◆ **What to produce**
Give back only the line containing "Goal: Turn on" and every line after it through the end of the data below, transcribed exactly.

◆ **Collected data**
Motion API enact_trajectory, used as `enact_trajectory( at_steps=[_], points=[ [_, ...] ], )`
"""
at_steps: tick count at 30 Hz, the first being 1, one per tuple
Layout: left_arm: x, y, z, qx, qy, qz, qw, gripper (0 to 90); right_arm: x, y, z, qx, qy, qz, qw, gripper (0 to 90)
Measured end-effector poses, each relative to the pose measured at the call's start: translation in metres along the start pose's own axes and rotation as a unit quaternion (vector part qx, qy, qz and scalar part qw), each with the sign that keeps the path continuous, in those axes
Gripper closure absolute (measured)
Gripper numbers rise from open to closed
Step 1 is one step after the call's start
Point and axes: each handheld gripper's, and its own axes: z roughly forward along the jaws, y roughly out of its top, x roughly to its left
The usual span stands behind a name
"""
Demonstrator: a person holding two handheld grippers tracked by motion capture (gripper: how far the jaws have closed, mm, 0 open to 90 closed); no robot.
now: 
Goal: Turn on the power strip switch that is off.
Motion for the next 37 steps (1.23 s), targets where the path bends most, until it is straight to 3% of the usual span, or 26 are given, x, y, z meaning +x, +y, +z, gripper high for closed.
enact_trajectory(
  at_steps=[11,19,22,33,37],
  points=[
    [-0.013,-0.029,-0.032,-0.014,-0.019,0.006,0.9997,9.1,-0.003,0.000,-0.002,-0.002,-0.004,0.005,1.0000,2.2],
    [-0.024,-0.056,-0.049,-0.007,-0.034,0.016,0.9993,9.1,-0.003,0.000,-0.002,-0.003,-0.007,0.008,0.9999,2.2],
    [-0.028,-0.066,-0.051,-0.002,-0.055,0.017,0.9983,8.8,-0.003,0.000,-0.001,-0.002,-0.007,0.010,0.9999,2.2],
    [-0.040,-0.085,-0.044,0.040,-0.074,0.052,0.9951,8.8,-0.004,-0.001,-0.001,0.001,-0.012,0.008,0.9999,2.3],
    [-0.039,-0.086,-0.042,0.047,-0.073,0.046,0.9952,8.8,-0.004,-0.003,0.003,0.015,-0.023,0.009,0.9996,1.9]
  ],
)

◆ **Response to this task**
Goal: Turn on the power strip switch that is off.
Motion for the next 37 steps (1.23 s), targets where the path bends most, until it is straight to 3% of the usual span, or 26 are given, x, y, z meaning +x, +y, +z, gripper high for closed.
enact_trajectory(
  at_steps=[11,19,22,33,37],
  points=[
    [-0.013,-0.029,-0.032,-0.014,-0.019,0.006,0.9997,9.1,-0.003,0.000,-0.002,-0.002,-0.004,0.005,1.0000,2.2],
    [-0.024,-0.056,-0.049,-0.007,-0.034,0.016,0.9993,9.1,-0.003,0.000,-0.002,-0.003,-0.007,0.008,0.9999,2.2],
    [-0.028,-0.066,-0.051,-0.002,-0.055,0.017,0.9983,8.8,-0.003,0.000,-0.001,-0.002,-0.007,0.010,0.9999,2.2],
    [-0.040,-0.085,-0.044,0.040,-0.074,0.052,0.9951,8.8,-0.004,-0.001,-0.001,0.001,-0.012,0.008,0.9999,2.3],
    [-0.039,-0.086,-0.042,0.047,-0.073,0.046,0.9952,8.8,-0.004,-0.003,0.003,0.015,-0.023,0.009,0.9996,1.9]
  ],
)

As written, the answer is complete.